Introduction

Adapted from ADASS 2024 workshop.

The ASDF file format is based on the human-readable YAML standard, extended with efficient binary blocks to store array data. Basic arithmetic types (Bool, Int, Float, Complex) and String types are supported out of the box. Other types (structures) need to be declared to be supported.

ASDF supports arbitrary array strides, both C (Python) and Fortran (Julia) memory layouts, as well as compression.
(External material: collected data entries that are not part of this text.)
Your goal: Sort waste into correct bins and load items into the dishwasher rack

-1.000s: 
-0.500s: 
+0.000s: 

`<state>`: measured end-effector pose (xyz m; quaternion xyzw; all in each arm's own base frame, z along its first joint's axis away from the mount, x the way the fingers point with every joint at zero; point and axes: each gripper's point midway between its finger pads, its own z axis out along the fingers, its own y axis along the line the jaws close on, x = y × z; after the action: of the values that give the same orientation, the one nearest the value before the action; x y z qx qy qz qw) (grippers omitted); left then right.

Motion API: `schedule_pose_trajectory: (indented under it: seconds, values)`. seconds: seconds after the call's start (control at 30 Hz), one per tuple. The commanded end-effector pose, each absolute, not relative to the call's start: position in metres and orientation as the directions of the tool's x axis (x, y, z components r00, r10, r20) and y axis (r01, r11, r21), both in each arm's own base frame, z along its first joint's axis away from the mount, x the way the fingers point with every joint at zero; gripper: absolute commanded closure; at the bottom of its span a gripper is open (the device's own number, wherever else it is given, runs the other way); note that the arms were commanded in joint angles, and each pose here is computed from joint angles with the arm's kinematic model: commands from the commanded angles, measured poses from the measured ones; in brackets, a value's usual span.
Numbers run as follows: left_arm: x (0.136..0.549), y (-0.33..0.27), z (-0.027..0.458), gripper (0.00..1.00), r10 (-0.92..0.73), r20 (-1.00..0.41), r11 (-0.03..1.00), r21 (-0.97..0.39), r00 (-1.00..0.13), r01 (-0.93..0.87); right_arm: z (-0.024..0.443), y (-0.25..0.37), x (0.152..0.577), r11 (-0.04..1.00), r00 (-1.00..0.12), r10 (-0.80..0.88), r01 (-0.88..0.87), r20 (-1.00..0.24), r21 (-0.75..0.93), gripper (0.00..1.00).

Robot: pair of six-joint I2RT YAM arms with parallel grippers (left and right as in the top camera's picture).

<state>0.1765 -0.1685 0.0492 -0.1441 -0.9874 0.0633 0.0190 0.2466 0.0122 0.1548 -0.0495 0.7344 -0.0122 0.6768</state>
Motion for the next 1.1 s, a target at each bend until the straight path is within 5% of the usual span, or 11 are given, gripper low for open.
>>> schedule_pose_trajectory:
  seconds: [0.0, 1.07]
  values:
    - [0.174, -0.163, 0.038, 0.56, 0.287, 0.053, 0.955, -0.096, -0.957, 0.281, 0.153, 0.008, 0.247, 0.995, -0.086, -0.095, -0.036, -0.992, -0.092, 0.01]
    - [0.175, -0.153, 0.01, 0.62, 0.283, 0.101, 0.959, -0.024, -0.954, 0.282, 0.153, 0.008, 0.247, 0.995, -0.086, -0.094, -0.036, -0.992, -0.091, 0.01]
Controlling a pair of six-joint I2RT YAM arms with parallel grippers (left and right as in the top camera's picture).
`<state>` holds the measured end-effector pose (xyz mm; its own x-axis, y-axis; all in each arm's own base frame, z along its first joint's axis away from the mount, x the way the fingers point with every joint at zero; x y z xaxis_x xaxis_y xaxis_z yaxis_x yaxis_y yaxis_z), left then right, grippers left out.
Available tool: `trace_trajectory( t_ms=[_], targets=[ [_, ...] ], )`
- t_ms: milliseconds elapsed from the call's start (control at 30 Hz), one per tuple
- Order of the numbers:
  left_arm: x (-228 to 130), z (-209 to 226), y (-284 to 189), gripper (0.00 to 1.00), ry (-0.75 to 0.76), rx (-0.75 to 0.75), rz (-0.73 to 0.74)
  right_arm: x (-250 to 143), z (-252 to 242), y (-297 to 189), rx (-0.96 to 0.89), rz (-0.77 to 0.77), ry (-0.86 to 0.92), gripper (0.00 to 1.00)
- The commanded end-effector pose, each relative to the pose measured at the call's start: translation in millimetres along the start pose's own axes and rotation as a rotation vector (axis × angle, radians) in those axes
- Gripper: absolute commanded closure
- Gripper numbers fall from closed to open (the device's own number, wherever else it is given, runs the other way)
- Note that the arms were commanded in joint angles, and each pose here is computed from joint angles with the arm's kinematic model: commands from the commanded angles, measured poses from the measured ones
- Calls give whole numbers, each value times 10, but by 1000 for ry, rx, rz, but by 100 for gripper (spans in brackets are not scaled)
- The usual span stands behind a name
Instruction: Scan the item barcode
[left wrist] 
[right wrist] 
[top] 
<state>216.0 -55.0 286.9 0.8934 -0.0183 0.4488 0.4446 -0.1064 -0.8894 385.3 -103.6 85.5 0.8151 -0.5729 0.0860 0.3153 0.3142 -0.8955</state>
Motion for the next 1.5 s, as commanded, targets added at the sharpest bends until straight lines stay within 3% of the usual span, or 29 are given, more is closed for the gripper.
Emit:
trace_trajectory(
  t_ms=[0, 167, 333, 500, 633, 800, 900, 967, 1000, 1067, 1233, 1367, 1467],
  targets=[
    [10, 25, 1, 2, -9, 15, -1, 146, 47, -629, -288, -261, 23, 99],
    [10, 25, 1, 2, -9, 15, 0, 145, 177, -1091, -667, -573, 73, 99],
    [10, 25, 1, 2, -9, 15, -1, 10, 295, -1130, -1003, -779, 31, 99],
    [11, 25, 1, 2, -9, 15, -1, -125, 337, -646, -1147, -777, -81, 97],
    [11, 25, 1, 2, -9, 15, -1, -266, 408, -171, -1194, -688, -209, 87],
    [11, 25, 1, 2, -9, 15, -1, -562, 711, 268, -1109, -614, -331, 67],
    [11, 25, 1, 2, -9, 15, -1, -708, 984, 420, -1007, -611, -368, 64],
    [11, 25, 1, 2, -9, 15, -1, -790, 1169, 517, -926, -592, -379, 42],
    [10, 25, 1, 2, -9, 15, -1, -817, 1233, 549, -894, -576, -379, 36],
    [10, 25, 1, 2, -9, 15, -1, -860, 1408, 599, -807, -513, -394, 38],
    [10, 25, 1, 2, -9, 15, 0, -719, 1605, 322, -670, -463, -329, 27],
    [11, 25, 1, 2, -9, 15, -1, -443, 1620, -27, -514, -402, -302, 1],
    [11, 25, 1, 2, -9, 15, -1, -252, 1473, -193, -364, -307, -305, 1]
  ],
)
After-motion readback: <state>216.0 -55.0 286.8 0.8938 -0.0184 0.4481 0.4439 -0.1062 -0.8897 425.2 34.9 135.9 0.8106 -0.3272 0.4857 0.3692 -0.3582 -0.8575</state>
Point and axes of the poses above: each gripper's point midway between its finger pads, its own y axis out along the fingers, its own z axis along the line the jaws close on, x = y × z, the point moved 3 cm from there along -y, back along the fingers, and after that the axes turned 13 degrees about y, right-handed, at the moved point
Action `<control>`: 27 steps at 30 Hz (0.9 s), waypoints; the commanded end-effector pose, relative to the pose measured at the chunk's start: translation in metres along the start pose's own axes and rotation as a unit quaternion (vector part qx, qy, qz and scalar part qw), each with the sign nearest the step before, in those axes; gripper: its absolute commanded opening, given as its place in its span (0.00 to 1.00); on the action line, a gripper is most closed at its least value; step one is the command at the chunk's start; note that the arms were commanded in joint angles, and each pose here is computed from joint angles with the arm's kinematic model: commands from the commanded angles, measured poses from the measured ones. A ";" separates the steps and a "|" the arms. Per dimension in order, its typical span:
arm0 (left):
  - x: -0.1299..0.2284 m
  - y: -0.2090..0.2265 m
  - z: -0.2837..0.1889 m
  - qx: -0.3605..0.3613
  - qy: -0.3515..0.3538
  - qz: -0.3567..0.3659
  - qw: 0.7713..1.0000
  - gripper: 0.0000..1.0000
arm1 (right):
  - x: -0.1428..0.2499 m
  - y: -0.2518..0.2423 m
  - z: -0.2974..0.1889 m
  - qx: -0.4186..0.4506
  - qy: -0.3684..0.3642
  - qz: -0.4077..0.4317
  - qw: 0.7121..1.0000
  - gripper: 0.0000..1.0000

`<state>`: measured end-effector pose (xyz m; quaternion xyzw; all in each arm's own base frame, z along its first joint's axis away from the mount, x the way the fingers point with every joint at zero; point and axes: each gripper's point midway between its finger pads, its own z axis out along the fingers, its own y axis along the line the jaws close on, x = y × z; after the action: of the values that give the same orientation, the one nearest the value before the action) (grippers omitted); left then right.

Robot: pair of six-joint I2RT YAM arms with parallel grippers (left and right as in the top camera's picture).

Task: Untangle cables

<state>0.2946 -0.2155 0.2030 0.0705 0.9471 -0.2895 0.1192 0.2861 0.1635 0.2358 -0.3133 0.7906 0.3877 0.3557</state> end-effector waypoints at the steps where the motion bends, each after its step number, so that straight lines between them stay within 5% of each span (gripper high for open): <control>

The YAML metadata can contain arbitrary information corresponding to scalars, arrays, or dictionaries.

The ASDF file format targets a similar audience as the HDF5 format.

Getting started

ASDF files are initially created as a dictionary with arbitrarily nested data:

julia> using OrderedCollections

julia> af_payload = OrderedDict("field_1" => [5, 6, 7, 8], "field_2" => ["up", "down", "left", "right"], "field_3" => OrderedDict("field_3a" => ["apple", "orange", "pear"], "field_3b" => [1.0, 2.0, 3.0]));
Note

We use an OrderedDict from OrderedCollections.jl to preserve the order of data on write and load, and to maximize compatibility with YAML.jl. For a potential alternative using Dictionaries.jl, see this experimental branch.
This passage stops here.